→ **WHAT YOU WILL DO**:
Across all the records, filter for lines with the word "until" and copy them.

→ **MATERIAL FOR THE TASK**:
———

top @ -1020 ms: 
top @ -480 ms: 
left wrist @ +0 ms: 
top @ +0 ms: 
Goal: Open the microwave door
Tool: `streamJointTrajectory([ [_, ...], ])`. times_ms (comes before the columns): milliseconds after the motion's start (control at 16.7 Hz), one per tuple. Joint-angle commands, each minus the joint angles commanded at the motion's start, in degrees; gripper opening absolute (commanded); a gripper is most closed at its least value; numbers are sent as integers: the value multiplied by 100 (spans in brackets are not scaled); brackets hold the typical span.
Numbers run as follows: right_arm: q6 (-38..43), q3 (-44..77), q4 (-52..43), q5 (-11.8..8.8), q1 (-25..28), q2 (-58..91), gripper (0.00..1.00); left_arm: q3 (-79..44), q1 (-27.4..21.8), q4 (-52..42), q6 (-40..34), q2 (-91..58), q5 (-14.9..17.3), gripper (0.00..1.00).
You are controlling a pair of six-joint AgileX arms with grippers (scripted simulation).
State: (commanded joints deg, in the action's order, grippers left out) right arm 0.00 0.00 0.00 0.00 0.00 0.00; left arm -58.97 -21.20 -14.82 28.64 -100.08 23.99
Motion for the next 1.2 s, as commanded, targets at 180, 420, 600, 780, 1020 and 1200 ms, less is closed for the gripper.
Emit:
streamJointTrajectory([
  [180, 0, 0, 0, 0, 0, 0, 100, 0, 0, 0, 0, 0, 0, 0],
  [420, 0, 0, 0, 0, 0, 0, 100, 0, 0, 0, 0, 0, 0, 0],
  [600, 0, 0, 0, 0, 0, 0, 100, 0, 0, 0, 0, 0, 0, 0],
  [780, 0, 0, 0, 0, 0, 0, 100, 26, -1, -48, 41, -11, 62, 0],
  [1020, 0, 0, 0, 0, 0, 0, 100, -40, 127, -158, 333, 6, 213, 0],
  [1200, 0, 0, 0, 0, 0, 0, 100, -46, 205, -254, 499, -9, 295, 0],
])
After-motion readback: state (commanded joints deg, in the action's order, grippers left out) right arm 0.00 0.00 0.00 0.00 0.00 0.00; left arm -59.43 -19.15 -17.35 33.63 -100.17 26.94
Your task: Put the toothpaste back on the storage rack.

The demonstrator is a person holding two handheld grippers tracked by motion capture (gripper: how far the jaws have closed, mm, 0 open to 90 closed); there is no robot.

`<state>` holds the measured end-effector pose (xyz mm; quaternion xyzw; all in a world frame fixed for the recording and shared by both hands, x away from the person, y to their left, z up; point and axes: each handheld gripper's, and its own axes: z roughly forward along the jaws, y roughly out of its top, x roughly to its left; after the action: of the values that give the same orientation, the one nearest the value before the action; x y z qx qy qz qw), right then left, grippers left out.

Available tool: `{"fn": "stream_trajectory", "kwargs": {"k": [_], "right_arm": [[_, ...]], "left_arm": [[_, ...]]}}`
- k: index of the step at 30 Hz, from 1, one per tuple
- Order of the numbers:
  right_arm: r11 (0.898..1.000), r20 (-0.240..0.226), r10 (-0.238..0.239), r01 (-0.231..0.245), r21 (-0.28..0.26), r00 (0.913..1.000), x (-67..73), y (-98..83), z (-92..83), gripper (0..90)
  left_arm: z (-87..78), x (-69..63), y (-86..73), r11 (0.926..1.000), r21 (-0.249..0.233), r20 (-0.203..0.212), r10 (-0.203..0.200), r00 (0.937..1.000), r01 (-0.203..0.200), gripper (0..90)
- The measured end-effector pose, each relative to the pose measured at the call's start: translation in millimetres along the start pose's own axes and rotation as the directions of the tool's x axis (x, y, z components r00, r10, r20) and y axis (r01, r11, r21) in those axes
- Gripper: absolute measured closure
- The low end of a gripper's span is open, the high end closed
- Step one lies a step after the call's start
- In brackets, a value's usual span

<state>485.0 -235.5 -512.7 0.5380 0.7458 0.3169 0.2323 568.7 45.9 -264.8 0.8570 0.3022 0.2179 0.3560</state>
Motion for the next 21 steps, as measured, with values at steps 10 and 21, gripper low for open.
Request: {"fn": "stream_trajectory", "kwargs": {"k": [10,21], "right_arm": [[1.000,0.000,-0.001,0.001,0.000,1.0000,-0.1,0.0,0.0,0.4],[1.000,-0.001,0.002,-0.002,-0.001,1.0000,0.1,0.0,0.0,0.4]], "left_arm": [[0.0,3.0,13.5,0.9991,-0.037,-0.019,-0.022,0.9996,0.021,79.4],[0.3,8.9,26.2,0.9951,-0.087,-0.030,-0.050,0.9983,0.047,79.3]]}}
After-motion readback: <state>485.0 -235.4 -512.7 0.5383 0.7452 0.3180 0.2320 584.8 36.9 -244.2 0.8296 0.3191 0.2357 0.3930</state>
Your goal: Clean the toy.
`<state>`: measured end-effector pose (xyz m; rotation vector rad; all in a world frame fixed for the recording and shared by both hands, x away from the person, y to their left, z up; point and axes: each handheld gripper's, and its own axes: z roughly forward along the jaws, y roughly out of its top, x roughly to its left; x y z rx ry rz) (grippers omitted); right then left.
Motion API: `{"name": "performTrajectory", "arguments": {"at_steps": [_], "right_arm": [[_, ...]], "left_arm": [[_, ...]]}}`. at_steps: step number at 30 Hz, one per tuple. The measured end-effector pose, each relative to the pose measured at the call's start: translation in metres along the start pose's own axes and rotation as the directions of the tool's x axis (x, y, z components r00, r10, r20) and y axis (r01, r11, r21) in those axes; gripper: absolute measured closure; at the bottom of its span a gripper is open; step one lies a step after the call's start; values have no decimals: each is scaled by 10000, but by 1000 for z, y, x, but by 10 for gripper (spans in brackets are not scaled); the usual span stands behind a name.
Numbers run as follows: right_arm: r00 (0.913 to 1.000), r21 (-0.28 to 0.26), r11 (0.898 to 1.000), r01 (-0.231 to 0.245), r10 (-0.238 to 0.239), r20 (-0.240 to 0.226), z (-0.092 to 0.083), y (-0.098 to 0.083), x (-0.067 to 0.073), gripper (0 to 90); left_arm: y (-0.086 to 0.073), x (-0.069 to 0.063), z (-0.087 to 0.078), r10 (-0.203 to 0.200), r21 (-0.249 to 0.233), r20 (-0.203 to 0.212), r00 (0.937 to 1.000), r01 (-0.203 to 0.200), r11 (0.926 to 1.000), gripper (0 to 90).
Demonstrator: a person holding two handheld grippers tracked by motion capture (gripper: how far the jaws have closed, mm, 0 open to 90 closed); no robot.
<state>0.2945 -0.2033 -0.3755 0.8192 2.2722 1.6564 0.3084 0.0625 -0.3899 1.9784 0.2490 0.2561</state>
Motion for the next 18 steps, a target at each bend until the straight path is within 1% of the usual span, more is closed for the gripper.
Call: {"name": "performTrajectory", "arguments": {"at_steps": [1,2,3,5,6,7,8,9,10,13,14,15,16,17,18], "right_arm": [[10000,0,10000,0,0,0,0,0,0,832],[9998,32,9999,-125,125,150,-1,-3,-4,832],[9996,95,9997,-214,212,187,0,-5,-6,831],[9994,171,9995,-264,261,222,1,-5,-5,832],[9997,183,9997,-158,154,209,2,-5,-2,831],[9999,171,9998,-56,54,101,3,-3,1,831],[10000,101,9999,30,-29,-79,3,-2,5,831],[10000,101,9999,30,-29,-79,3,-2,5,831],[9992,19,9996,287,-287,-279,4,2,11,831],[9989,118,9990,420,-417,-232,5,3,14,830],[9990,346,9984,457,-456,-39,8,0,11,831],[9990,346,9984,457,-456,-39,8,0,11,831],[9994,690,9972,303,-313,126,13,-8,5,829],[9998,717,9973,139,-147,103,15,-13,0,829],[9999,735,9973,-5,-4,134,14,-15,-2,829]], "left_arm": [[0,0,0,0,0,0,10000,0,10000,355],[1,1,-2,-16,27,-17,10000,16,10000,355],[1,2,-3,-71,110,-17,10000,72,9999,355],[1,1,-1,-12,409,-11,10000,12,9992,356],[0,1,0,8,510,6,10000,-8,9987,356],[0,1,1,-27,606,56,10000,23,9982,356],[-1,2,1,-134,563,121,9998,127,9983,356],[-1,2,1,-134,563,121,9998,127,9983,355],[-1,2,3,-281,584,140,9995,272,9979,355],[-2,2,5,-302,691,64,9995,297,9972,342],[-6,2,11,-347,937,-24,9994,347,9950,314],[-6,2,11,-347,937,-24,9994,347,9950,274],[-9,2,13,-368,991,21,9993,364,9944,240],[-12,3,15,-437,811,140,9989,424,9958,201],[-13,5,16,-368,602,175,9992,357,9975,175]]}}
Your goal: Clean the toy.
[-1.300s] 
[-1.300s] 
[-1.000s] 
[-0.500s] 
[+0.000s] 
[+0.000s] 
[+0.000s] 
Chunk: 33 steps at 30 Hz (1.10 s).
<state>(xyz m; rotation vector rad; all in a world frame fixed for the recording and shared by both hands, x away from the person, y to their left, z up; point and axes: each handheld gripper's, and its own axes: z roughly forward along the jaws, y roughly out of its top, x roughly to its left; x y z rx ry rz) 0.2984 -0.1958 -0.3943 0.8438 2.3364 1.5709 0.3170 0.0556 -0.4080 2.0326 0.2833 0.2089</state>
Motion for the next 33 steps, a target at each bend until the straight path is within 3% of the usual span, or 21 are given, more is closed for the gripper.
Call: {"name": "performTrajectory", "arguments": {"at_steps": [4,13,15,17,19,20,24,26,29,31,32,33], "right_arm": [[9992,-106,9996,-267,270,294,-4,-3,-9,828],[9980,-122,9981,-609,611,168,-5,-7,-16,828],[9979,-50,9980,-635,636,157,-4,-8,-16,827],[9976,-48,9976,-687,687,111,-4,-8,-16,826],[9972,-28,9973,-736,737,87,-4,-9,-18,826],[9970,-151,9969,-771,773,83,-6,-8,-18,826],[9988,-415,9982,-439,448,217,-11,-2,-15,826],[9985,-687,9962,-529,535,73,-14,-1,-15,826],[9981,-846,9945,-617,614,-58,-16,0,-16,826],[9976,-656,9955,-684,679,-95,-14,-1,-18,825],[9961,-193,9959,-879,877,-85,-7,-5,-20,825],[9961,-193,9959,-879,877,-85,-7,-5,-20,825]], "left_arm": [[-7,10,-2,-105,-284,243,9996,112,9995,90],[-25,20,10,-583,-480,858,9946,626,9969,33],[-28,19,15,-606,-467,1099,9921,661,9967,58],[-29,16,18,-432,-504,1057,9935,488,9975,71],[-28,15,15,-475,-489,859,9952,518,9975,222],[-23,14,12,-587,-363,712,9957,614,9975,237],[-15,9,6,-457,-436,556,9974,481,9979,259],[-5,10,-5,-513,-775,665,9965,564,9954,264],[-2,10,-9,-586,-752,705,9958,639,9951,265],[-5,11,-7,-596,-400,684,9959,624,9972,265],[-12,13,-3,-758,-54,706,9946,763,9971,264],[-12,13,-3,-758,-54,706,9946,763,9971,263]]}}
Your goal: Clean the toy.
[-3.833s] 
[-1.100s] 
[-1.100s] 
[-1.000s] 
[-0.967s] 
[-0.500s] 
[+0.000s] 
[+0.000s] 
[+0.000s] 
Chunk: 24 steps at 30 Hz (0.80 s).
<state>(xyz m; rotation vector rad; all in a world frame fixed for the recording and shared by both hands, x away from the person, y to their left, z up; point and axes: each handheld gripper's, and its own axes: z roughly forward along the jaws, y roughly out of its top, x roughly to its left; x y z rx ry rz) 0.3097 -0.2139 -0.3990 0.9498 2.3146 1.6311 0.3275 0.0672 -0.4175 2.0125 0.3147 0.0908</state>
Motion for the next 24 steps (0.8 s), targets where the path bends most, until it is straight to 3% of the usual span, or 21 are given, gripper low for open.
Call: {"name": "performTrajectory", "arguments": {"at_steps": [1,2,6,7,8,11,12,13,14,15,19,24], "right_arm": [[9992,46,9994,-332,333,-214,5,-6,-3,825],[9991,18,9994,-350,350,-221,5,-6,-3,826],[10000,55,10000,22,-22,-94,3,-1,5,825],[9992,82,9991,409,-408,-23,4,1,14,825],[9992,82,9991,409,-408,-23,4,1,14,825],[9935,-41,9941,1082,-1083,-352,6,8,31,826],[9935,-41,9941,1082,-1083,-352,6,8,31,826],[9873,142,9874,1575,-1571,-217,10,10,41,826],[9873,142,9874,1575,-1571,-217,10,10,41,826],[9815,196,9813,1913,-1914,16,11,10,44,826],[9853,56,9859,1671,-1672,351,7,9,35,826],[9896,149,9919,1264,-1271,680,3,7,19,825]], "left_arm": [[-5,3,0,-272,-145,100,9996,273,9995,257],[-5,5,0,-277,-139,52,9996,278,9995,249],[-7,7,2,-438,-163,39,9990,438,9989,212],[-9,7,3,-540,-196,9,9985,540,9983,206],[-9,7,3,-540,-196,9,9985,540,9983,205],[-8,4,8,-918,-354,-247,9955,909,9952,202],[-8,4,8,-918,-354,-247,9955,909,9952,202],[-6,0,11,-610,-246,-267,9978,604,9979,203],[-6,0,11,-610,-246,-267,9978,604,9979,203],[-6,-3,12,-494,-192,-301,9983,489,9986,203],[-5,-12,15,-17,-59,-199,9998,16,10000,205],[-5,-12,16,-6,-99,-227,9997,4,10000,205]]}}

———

→ **EXERCISE ANSWER**:
Motion for the next 18 steps, a target at each bend until the straight path is within 1% of the usual span, more is closed for the gripper.
Motion for the next 33 steps, a target at each bend until the straight path is within 3% of the usual span, or 21 are given, more is closed for the gripper.
Motion for the next 24 steps (0.8 s), targets where the path bends most, until it is straight to 3% of the usual span, or 21 are given, gripper low for open.

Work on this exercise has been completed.